I'm eager to see if there's data specifically to discuss or provide some kind of guidance in terms of pirtobrutinib after CAR T. I do think that the previous trials included some of those patients, not the majority of the patients, under clinical trial and vice versa, those patients who move on to pirtobrutinib prior to CAR T and how that's affecting their overall survival or subsequent survival.
Krish Patel: I might just add to that. I think you both highlighted that most patients who are fit enough to get CAR T-cell therapy are probably going to see both therapies. I think about them really as complementary tools. We talked about the fact that when patients have disease progression on covalent BTK inhibitors, it can be very challenging.
I think many of my patients, even who are opting for CAR T-cell therapy, because it's a finite treatment and potentially they can be off therapy for a while, are probably going to get pirtobrutinib in that time frame when we're trying to get the CAR T process started, collect the cells, manufacture them. Increasingly what we have done at our institution is recognizing that some patients have a very good response and can maintain that is potentially to even continue the pirtobrutinib and keep the CAR T cells, so that patients are potentially maximizing benefit from both therapies.
One of the things about the BRUIN trial that I think I'm a little cautious about is that there were very few patients who had had prior CAR T-cell therapy in that initial cohort. While pirtobrutinib may be active in patients post CAR T-cell therapy, we know much less about that scenario. So if patients are responding to pirtobrutinib, even if it's being given for so-called bridging, if they're responding really well, I think it's maybe important to potentially continue that and then have the CAR T-cell in waiting if we start to run into the earliest signs of trouble.
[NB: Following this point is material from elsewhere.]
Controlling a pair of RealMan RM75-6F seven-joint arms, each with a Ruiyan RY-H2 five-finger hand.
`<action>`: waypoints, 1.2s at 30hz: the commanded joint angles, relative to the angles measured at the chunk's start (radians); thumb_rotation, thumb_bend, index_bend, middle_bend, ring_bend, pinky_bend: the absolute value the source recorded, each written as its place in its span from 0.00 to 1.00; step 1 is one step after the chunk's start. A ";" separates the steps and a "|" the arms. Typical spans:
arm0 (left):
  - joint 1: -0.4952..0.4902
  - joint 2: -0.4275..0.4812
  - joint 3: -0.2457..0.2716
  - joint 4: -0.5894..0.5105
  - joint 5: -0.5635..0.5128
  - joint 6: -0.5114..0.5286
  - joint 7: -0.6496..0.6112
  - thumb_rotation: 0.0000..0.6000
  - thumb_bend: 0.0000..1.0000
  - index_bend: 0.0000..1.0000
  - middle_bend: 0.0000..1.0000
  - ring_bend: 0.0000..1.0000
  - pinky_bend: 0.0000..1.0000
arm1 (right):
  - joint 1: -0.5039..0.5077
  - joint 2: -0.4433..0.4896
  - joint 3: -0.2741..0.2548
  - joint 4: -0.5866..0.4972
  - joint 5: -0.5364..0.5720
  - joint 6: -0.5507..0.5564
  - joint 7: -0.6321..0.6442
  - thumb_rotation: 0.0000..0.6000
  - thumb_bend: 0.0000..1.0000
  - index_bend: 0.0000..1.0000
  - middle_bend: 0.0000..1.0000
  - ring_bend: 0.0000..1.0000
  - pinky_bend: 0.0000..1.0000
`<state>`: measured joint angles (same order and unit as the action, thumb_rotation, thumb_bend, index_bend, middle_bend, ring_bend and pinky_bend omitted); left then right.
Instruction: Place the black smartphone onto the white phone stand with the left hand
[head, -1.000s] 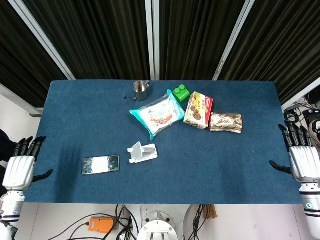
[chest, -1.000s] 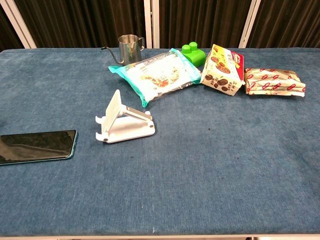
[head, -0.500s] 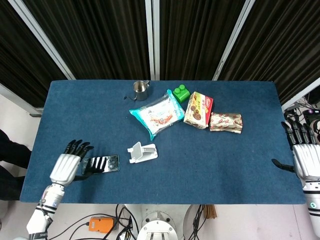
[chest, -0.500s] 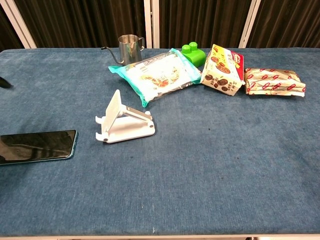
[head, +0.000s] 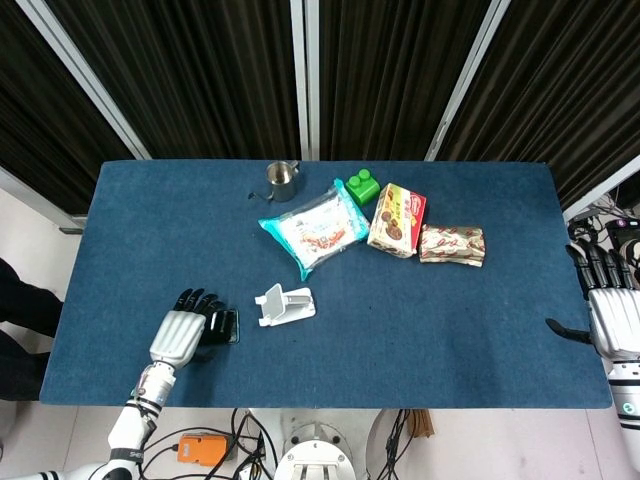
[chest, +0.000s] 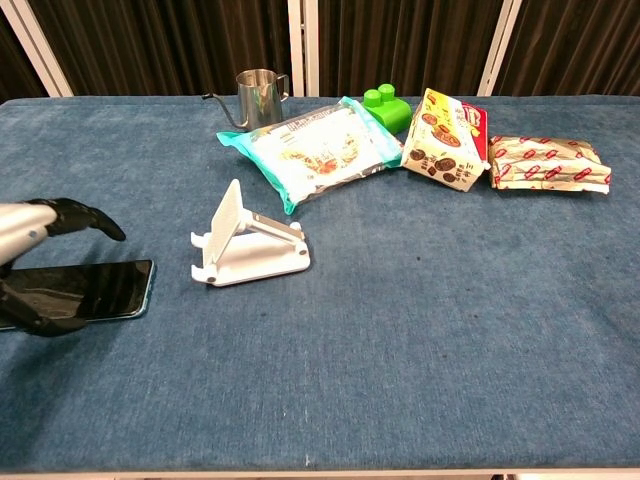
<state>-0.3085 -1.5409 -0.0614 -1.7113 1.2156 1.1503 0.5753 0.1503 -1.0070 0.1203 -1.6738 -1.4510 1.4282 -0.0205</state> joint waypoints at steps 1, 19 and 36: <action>-0.020 -0.038 -0.019 0.015 -0.074 -0.004 0.049 1.00 0.15 0.22 0.14 0.02 0.00 | -0.001 -0.002 -0.001 0.004 0.004 -0.002 0.005 1.00 0.10 0.00 0.03 0.00 0.04; -0.052 -0.054 -0.004 0.048 -0.149 -0.004 0.027 1.00 0.27 0.39 0.15 0.03 0.00 | 0.004 -0.012 -0.003 0.025 0.023 -0.025 0.028 1.00 0.10 0.00 0.03 0.00 0.04; -0.051 0.049 0.065 0.207 0.194 0.024 -0.423 1.00 0.43 0.41 0.45 0.38 0.36 | -0.001 -0.016 -0.006 0.020 0.026 -0.023 0.032 1.00 0.10 0.00 0.03 0.00 0.04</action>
<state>-0.3486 -1.5219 -0.0144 -1.5465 1.3588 1.1923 0.2486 0.1493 -1.0227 0.1139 -1.6542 -1.4248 1.4053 0.0112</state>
Kami Maddocks: Dr Patel, when you were talking very nicely summarizing the BRUIN study results, you mentioned the selectivity and safety of this drug. Is this something that you think about potentially switching a patient on a covalent BTK who's having toxicity? I think when we primarily used ibrutinib, or when ibrutinib was still approved, it made sense I felt like to switch from ibrutinib to [acalabrutinib] (acal) or [zanubrutinib] (zanu) when people were having toxicity. Now that we have acal and zanu, would you still switch from 1 to the other, or do you think more of switching to pirtobrutinib if there's toxicity with those?
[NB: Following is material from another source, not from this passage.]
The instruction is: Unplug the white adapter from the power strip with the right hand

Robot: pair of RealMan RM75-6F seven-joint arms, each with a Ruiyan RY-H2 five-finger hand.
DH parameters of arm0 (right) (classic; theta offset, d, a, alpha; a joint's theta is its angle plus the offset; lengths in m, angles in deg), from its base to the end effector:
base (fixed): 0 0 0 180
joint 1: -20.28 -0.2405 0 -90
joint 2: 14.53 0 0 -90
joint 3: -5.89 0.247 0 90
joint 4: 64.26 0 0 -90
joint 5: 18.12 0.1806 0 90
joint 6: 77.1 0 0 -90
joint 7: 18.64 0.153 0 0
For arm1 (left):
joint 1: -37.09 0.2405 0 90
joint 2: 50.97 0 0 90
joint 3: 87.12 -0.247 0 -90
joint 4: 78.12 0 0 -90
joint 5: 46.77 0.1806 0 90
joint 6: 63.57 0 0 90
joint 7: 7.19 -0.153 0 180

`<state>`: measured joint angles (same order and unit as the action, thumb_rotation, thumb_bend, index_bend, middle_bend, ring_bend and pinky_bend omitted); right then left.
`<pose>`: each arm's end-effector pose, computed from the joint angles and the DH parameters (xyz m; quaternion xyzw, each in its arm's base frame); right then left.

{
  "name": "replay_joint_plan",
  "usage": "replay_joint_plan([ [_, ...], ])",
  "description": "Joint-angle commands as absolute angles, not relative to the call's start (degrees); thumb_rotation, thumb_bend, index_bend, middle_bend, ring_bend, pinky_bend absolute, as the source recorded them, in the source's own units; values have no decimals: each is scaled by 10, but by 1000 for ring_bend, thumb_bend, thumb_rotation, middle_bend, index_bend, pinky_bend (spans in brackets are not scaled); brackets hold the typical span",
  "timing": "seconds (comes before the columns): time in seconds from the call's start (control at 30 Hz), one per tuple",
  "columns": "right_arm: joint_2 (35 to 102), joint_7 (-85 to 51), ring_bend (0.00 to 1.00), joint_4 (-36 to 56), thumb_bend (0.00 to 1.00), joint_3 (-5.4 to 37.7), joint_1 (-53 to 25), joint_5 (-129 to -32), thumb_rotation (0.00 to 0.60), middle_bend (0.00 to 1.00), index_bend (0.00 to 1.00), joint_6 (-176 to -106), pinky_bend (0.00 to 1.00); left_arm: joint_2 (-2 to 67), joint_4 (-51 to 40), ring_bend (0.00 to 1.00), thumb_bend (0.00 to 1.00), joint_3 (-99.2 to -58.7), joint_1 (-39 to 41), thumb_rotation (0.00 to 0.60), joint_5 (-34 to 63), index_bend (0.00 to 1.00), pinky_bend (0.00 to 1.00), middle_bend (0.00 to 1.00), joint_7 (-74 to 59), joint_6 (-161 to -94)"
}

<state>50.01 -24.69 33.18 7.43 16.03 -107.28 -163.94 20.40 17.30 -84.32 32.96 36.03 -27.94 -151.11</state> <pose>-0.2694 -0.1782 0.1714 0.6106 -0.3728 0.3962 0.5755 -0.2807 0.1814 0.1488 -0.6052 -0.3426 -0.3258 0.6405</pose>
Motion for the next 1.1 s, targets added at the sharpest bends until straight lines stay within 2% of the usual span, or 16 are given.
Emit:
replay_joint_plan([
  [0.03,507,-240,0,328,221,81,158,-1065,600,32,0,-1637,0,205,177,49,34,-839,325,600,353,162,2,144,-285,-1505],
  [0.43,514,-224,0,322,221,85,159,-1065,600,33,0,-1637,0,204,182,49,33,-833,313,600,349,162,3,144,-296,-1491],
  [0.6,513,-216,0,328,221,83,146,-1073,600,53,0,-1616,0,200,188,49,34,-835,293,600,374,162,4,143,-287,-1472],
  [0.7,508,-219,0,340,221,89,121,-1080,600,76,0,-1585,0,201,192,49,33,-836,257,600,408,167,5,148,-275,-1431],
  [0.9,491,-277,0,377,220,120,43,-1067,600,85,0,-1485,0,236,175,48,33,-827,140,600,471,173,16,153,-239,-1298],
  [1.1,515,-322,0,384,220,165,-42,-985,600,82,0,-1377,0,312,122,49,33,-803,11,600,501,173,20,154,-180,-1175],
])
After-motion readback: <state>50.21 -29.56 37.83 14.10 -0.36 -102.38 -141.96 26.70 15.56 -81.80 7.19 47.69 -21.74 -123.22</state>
Krish Patel: That's a really good question. I think it depends on which BTK inhibitor the patient is having toxicity on as you were mentioning. For example, if they're on ibrutinib, we know that some of the toxicities that are, I think, worse with ibrutinib can get better or not reoccur on acal or zanu. That might be my preference, if they're toxicities that are really occurring on acalabrutinib or zanubrutinib, I think those 2 drugs are probably more similar than different.
It's not entirely clear to me that pirtobrutinib would be less toxic in that setting. I think it's potentially an option for patients that have toxicity on acalabrutinib and zanubrutinib, but perhaps I'd also maybe try dose adjustment of the covalent BTK inhibitor before switching to pirtobrutinib. But I think for patients who maybe have tried all of the second-generation covalent BTK inhibitors, a switch to pirtobrutinib would be a good option as well.